__What you will do__.
Set down the data that follows again, exactly as written.

__The data__.
Content starts

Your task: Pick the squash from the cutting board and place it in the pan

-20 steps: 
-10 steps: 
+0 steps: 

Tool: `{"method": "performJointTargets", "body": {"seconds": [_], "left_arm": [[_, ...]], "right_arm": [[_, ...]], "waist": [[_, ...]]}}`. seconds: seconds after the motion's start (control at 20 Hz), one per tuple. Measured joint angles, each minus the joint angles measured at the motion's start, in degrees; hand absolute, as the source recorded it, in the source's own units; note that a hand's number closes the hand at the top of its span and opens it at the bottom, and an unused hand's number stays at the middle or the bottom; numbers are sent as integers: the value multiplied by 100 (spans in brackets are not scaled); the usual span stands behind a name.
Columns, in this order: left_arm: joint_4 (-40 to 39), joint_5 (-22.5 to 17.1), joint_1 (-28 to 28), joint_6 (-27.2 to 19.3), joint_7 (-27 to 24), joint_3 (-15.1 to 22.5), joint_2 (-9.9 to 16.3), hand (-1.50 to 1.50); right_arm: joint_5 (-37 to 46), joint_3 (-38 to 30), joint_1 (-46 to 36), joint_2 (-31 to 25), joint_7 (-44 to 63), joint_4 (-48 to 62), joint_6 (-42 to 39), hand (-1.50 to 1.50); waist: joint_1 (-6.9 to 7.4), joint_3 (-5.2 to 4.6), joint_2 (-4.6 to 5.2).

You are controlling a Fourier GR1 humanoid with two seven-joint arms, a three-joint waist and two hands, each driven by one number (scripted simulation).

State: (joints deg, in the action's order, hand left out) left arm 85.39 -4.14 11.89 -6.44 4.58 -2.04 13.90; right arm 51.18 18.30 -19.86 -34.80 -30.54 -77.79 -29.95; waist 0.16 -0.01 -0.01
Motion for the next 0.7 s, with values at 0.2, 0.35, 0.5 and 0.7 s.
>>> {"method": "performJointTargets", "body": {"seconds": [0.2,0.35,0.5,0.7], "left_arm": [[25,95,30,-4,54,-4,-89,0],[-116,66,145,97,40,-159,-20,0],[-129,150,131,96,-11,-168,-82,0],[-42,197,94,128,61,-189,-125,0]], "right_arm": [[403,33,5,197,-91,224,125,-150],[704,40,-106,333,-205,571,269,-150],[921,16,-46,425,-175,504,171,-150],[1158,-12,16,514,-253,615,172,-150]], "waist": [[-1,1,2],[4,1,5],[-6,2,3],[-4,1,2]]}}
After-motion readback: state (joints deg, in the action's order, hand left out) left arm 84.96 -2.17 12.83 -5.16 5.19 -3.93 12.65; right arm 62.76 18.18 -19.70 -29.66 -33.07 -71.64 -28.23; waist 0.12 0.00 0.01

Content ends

__Exercise result__.
Your task: Pick the squash from the cutting board and place it in the pan

-20 steps: 
-10 steps: 
+0 steps: 

Tool: `{"method": "performJointTargets", "body": {"seconds": [_], "left_arm": [[_, ...]], "right_arm": [[_, ...]], "waist": [[_, ...]]}}`. seconds: seconds after the motion's start (control at 20 Hz), one per tuple. Measured joint angles, each minus the joint angles measured at the motion's start, in degrees; hand absolute, as the source recorded it, in the source's own units; note that a hand's number closes the hand at the top of its span and opens it at the bottom, and an unused hand's number stays at the middle or the bottom; numbers are sent as integers: the value multiplied by 100 (spans in brackets are not scaled); the usual span stands behind a name.
Columns, in this order: left_arm: joint_4 (-40 to 39), joint_5 (-22.5 to 17.1), joint_1 (-28 to 28), joint_6 (-27.2 to 19.3), joint_7 (-27 to 24), joint_3 (-15.1 to 22.5), joint_2 (-9.9 to 16.3), hand (-1.50 to 1.50); right_arm: joint_5 (-37 to 46), joint_3 (-38 to 30), joint_1 (-46 to 36), joint_2 (-31 to 25), joint_7 (-44 to 63), joint_4 (-48 to 62), joint_6 (-42 to 39), hand (-1.50 to 1.50); waist: joint_1 (-6.9 to 7.4), joint_3 (-5.2 to 4.6), joint_2 (-4.6 to 5.2).

You are controlling a Fourier GR1 humanoid with two seven-joint arms, a three-joint waist and two hands, each driven by one number (scripted simulation).

State: (joints deg, in the action's order, hand left out) left arm 85.39 -4.14 11.89 -6.44 4.58 -2.04 13.90; right arm 51.18 18.30 -19.86 -34.80 -30.54 -77.79 -29.95; waist 0.16 -0.01 -0.01
Motion for the next 0.7 s, with values at 0.2, 0.35, 0.5 and 0.7 s.
>>> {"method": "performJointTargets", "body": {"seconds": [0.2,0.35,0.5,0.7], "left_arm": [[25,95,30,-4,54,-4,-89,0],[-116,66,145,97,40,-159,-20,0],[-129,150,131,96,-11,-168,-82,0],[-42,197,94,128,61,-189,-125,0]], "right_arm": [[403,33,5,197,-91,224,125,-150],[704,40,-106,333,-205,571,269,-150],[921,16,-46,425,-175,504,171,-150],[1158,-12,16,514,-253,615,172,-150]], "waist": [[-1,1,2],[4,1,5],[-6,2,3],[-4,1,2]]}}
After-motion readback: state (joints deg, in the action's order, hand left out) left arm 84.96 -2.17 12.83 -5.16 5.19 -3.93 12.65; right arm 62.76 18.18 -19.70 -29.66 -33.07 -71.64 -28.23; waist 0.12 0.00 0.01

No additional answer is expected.